Problem statement. Would you please copy each line below that includes the string "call"?

Dataset content.
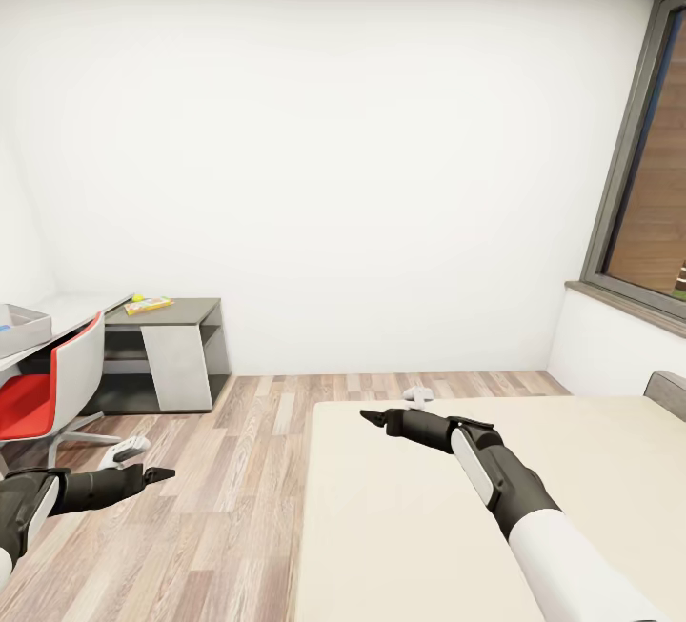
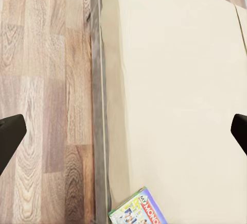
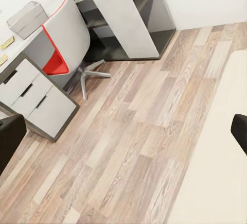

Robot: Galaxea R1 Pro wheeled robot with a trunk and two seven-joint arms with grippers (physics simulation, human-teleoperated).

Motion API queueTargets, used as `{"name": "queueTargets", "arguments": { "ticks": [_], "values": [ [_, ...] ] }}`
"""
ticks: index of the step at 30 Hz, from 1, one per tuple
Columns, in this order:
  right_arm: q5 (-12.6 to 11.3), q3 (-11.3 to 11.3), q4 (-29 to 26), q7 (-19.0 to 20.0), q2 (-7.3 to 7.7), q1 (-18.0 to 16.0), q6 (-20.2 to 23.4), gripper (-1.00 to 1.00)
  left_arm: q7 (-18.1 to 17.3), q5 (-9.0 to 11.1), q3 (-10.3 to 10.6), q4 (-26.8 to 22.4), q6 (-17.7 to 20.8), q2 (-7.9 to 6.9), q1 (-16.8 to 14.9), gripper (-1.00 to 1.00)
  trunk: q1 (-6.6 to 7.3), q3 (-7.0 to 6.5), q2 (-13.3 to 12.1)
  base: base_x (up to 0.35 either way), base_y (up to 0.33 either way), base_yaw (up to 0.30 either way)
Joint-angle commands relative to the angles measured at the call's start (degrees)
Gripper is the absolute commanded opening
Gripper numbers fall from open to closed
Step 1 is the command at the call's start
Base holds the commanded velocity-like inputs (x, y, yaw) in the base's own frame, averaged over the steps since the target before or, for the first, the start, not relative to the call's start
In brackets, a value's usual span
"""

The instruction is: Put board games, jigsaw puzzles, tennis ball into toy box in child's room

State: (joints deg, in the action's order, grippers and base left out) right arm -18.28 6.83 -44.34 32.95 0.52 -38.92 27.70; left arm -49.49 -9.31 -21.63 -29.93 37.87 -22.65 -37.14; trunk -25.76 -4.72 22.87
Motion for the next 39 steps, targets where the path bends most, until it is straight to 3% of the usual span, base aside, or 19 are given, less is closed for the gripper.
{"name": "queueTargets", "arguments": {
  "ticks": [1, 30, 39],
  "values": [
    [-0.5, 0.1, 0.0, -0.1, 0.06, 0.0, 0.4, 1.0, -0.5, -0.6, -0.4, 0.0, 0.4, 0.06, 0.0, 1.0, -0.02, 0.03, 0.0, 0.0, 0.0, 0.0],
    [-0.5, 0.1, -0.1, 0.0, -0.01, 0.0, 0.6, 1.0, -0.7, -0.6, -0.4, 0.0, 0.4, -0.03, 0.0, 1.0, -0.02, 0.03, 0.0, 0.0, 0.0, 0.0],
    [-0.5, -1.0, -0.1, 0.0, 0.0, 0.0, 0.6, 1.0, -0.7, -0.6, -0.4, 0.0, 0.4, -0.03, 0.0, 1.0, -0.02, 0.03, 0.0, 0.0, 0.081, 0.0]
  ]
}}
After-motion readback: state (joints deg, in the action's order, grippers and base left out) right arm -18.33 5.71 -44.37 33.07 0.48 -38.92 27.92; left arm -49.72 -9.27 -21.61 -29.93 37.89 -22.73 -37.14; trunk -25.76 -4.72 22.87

Solved problem.
Joint-angle commands relative to the angles measured at the call's start (degrees)
Step 1 is the command at the call's start
Base holds the commanded velocity-like inputs (x, y, yaw) in the base's own frame, averaged over the steps since the target before or, for the first, the start, not relative to the call's start

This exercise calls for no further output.